UK & World News
HIV Home-Testing Kits: Law Change Proposed
People concerned they might have HIV will soon be able to find out whether or not they are infected in the comfort of their own homes, officials are to announce.
Under the HIV Testing Kits and Services Regulations 1992, it is currently illegal to sell kits which offer on-the-spot HIV results in the UK.
But officials plan to change the law so people can perform a saliva test at home to quickly give a result.
A record number of people in the UK are living with HIV, according to the Health Protection Agency.
The number of people with the virus in November 2012 was nearly 100,000.
But a quarter of people who have the human immunodeficiency virus are not aware they have been infected.
Health experts hope the law change will reduce infection rates.
Public Health Minister Anna Soubry said: "I hope that by removing the ban on self-testing kits people will be able to choose the right time and right surroundings to take a test and, if positive, help them get the best treatment available."

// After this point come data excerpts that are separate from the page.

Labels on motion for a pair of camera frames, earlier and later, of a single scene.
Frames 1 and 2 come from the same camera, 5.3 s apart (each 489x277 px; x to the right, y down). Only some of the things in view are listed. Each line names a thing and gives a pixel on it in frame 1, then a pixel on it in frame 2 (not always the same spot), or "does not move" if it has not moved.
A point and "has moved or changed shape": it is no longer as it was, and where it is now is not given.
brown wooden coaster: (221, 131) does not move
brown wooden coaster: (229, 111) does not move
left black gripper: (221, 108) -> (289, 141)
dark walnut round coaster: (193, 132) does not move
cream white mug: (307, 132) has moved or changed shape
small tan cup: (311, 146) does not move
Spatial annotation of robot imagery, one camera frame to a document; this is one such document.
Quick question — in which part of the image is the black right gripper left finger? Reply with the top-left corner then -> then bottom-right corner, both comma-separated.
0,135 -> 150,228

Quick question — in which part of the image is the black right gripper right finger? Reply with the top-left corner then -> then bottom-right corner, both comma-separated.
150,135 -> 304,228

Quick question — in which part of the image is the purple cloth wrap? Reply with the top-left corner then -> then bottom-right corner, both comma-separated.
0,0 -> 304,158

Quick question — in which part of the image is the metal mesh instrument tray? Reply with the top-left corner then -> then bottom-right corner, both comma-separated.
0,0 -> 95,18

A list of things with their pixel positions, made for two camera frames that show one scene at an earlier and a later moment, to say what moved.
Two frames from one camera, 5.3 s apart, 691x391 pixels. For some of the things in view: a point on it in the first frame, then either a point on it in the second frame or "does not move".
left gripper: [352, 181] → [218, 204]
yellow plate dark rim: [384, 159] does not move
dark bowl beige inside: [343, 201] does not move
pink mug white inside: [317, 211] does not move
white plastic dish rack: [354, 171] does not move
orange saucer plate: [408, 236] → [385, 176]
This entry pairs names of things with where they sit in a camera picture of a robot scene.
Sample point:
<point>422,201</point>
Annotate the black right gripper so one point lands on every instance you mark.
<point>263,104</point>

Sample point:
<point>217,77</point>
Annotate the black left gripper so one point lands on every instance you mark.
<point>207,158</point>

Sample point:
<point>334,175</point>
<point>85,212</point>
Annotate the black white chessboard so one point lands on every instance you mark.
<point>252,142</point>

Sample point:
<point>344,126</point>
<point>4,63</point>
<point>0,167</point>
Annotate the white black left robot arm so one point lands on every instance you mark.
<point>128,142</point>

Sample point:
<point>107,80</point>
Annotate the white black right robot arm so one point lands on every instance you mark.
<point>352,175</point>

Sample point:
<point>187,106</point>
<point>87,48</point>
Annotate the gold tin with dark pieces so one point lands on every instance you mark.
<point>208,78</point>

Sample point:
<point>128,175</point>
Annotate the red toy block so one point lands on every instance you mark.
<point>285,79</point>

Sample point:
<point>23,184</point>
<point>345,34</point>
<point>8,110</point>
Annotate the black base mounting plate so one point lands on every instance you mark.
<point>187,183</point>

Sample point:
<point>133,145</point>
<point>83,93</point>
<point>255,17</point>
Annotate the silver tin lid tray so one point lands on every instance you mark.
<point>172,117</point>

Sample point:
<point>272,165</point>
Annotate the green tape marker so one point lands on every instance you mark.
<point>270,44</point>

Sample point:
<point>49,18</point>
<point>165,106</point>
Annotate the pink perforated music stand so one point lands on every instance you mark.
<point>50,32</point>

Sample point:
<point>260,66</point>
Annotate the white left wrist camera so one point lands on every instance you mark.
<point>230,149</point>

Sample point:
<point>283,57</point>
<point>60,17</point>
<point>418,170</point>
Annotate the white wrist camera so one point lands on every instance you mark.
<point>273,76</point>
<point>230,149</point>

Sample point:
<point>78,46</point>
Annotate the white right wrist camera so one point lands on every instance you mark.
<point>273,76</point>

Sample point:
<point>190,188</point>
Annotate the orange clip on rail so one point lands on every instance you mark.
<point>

Lisa Power, policy director at Terrence Higgins Trust, said: "People deserve to have a choice about how and where they test for HIV and proper regulation will make self testing a safe and supported option for many more people across the country.
"Currently, most HIV transmission in the UK is driven by the 25,000 people who have HIV but have not yet been diagnosed.
"Anything that encourages these people to test, take control of their health and get treatment is a welcome advance."
Deborah Jack, chief executive of the National AIDS Trust, said: "We know that some people are already buying poor quality self-testing kits online from overseas which is why we have campaigned for a change in the law."